Beside an American bigwig (Jay O. Sanders), Silverio witnesses an animated reenactment of the battle for Chapultepec’s Castle. He encounters his late father in a nightclub bathroom and strikes up a conversation, his body shrunken to a child’s size with a disproportionate adult head. Silverio navigates a minefield of slumped bodies in a bustling center of commerce where there are pointed references to Iñárritu’s past films. In a moment that aims for Alejandro Jodorowsky-like despair but deflates into old-hat cynical Hollywood commentary, Silverio debates Hernán Cortés atop a mountain of motionless bodies in a bombed-out city that represents the Spanish conquistador’s thirst for slaughter. (If you’re wondering what Silverio means by “the amphitheater of the genital sun in a dungheap,” well, that’s Iñárritu letting you know he’s read poet Octavio Paz.)

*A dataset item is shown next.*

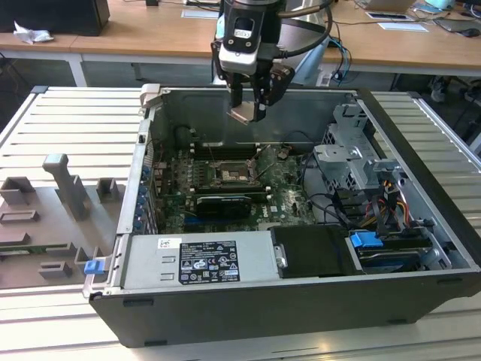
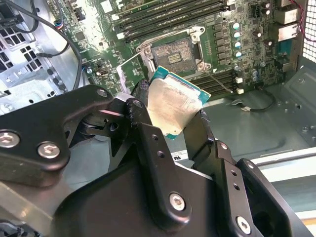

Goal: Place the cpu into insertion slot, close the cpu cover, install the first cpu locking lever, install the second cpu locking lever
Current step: 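Place the cpu into insertion slot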

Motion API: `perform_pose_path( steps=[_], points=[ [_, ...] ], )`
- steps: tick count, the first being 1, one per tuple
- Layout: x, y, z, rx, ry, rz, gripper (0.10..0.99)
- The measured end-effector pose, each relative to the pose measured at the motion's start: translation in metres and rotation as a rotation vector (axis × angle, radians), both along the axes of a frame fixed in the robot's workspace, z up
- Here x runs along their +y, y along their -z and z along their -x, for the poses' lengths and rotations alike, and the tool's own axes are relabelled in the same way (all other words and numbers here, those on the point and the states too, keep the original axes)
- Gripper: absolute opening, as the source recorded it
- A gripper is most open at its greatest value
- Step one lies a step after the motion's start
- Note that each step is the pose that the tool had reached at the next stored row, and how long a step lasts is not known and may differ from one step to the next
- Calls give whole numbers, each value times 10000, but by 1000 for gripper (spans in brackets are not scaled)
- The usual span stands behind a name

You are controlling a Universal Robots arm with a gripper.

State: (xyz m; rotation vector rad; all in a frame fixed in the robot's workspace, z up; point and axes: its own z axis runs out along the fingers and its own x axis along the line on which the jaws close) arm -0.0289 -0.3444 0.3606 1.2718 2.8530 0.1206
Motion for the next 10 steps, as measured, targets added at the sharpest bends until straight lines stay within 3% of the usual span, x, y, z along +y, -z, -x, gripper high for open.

All this Iñárrituception is just an ouroboros of observations about the obliteration of time, culture, creativity, integrity, family and values. In other words, it’s the conventional catalog of calamities thumbed through by filmmakers when they choose to go so meta with their memoirs. (With a smidge of White Lotus-ish opulence thrown in for sunshine, Bardo is more Bellini than Fellini.)
Somehow, Giménez Cacho discovers several dimensions to Silverio’s bemusement amid this bombast. But his casting seems primarily pinned to how similar to Iñárritu he looks in a suit. (Giménez Cacho also occasionally resembles Michael Imperioli, who played Christopher Moltisanti on The Sopranos — also fitting, as Bardo resembles a very long version of those episodes where a comatose Tony Soprano envisioned himself as businessman Kevin Finnerty.)
Thanks to cinematographer Darius Khondji and Iñárritu’s insistence on spectacle, Bardo is not without intermittently intoxicating visuals; after all, as Silverio says, “If you don’t know how to play around, you don’t deserve to be taken seriously.” The way a sunny morning slowly morphs into a torrential downpour as a conversation about cultural authenticity goes south is also effective — letting us see how a nation’s shadows grow long and can be most easily glimpsed as the sun sets on legacy just so. And while the ultimate message about the dangers of carelessness with the comforts and connections we cherish most could be compelling, Bardo simply splays Silverio’s / Iñárritu’s subconscious suppositions onscreen in a way that feels like cosplay mourning or woe-unto-me whining, utterly disconnected from any deep feeling. As far as a film that connects beyond compositional skill, the claim that there are even a handful of truths in Bardo is stretching it.